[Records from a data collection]
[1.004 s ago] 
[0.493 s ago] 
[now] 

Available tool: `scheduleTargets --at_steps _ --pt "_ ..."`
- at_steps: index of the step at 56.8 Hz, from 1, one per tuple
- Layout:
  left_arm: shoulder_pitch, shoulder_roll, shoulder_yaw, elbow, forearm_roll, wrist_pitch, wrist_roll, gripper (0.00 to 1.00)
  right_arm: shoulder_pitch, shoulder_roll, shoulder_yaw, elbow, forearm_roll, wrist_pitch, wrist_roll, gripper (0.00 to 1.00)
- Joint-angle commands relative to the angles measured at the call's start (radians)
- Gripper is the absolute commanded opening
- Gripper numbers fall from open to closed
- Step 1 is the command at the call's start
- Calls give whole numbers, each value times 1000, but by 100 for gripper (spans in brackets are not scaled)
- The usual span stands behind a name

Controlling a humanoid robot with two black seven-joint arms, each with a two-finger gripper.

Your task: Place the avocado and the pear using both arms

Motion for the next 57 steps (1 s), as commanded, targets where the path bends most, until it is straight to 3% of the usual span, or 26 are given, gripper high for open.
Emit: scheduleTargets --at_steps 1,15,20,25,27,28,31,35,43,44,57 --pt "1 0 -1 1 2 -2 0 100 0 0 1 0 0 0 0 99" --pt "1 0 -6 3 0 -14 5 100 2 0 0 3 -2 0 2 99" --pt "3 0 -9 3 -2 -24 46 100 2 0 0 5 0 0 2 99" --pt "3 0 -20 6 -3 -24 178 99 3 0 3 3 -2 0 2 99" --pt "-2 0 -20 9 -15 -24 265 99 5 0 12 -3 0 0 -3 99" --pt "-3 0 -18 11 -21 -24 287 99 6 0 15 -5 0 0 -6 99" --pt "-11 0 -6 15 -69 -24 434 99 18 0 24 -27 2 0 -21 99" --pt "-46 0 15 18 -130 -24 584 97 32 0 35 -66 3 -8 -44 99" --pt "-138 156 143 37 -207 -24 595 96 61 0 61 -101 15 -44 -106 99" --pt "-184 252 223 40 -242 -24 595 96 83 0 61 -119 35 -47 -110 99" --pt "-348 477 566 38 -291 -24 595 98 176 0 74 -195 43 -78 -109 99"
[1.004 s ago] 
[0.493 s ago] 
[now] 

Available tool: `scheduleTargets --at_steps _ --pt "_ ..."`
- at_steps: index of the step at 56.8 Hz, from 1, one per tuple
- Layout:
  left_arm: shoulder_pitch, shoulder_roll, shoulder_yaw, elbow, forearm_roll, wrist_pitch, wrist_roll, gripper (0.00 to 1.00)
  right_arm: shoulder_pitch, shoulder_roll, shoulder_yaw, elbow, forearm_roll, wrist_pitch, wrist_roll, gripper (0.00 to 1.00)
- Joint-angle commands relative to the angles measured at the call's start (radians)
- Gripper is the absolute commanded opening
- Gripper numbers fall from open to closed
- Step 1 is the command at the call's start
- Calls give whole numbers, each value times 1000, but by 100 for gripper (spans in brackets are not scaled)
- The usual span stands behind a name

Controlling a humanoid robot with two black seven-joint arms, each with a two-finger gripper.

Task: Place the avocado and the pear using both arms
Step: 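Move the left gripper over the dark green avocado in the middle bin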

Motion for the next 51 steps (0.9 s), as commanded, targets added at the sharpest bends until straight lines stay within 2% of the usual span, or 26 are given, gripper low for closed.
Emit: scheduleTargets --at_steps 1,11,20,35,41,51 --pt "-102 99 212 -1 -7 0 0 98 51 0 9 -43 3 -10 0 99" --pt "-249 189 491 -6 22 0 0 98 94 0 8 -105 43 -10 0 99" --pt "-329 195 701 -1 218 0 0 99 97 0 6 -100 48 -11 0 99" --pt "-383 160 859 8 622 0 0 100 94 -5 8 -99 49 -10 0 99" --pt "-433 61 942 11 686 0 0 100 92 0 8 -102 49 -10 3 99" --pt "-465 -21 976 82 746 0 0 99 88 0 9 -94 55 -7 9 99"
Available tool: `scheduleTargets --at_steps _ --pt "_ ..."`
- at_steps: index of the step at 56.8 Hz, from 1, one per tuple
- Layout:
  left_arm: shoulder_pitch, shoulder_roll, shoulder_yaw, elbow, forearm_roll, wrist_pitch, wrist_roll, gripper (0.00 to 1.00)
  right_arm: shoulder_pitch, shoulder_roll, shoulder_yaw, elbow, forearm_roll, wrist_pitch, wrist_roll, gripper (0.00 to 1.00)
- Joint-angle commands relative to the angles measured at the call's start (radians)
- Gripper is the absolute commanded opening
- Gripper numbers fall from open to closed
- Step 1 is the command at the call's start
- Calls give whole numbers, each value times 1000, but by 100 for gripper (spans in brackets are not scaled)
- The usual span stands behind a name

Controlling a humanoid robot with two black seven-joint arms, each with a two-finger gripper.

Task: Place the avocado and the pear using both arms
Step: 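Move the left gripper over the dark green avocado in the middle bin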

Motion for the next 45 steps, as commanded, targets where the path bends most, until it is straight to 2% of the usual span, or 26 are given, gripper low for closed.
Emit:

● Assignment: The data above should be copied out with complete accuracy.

● Solution below:
[1.004 s ago] 
[0.493 s ago] 
[now] 

Available tool: `scheduleTargets --at_steps _ --pt "_ ..."`
- at_steps: index of the step at 56.8 Hz, from 1, one per tuple
- Layout:
  left_arm: shoulder_pitch, shoulder_roll, shoulder_yaw, elbow, forearm_roll, wrist_pitch, wrist_roll, gripper (0.00 to 1.00)
  right_arm: shoulder_pitch, shoulder_roll, shoulder_yaw, elbow, forearm_roll, wrist_pitch, wrist_roll, gripper (0.00 to 1.00)
- Joint-angle commands relative to the angles measured at the call's start (radians)
- Gripper is the absolute commanded opening
- Gripper numbers fall from open to closed
- Step 1 is the command at the call's start
- Calls give whole numbers, each value times 1000, but by 100 for gripper (spans in brackets are not scaled)
- The usual span stands behind a name

Controlling a humanoid robot with two black seven-joint arms, each with a two-finger gripper.

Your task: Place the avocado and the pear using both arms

Motion for the next 57 steps (1 s), as commanded, targets where the path bends most, until it is straight to 3% of the usual span, or 26 are given, gripper high for open.
Emit: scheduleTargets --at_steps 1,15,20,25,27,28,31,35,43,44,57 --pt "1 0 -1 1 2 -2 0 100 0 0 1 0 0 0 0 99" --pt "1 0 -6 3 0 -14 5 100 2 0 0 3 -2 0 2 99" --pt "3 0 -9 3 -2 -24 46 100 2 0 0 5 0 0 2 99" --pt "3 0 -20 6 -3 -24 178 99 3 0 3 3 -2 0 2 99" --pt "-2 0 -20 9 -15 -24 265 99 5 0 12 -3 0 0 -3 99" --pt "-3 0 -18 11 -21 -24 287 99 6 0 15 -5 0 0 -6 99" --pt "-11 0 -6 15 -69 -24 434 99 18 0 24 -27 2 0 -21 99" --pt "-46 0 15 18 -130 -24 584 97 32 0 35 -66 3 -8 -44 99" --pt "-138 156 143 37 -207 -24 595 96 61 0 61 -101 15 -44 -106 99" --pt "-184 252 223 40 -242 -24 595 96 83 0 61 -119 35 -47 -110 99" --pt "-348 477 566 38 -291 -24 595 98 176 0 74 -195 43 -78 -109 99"
[1.004 s ago] 
[0.493 s ago] 
[now] 

Available tool: `scheduleTargets --at_steps _ --pt "_ ..."`
- at_steps: index of the step at 56.8 Hz, from 1, one per tuple
- Layout:
  left_arm: shoulder_pitch, shoulder_roll, shoulder_yaw, elbow, forearm_roll, wrist_pitch, wrist_roll, gripper (0.00 to 1.00)
  right_arm: shoulder_pitch, shoulder_roll, shoulder_yaw, elbow, forearm_roll, wrist_pitch, wrist_roll, gripper (0.00 to 1.00)
- Joint-angle commands relative to the angles measured at the call's start (radians)
- Gripper is the absolute commanded opening
- Gripper numbers fall from open to closed
- Step 1 is the command at the call's start
- Calls give whole numbers, each value times 1000, but by 100 for gripper (spans in brackets are not scaled)
- The usual span stands behind a name

Controlling a humanoid robot with two black seven-joint arms, each with a two-finger gripper.

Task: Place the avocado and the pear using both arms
Step: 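Move the left gripper over the dark green avocado in the middle bin
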
Motion for the next 51 steps (0.9 s), as commanded, targets added at the sharpest bends until straight lines stay within 2% of the usual span, or 26 are given, gripper low for closed.
Emit: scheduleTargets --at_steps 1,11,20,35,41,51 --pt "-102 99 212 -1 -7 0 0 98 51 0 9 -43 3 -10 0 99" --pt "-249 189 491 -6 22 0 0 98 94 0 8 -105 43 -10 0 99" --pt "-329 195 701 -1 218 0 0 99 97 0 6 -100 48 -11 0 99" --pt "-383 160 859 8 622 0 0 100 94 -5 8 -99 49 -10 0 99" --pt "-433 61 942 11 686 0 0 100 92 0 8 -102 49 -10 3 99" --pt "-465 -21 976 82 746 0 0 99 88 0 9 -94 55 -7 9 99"
Available tool: `scheduleTargets --at_steps _ --pt "_ ..."`
- at_steps: index of the step at 56.8 Hz, from 1, one per tuple
- Layout:
  left_arm: shoulder_pitch, shoulder_roll, shoulder_yaw, elbow, forearm_roll, wrist_pitch, wrist_roll, gripper (0.00 to 1.00)
  right_arm: shoulder_pitch, shoulder_roll, shoulder_yaw, elbow, forearm_roll, wrist_pitch, wrist_roll, gripper (0.00 to 1.00)
- Joint-angle commands relative to the angles measured at the call's start (radians)
- Gripper is the absolute commanded opening
- Gripper numbers fall from open to closed
- Step 1 is the command at the call's start
- Calls give whole numbers, each value times 1000, but by 100 for gripper (spans in brackets are not scaled)
- The usual span stands behind a name

Controlling a humanoid robot with two black seven-joint arms, each with a two-finger gripper.

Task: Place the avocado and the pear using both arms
Step: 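Move the left gripper over the dark green avocado in the middle bin
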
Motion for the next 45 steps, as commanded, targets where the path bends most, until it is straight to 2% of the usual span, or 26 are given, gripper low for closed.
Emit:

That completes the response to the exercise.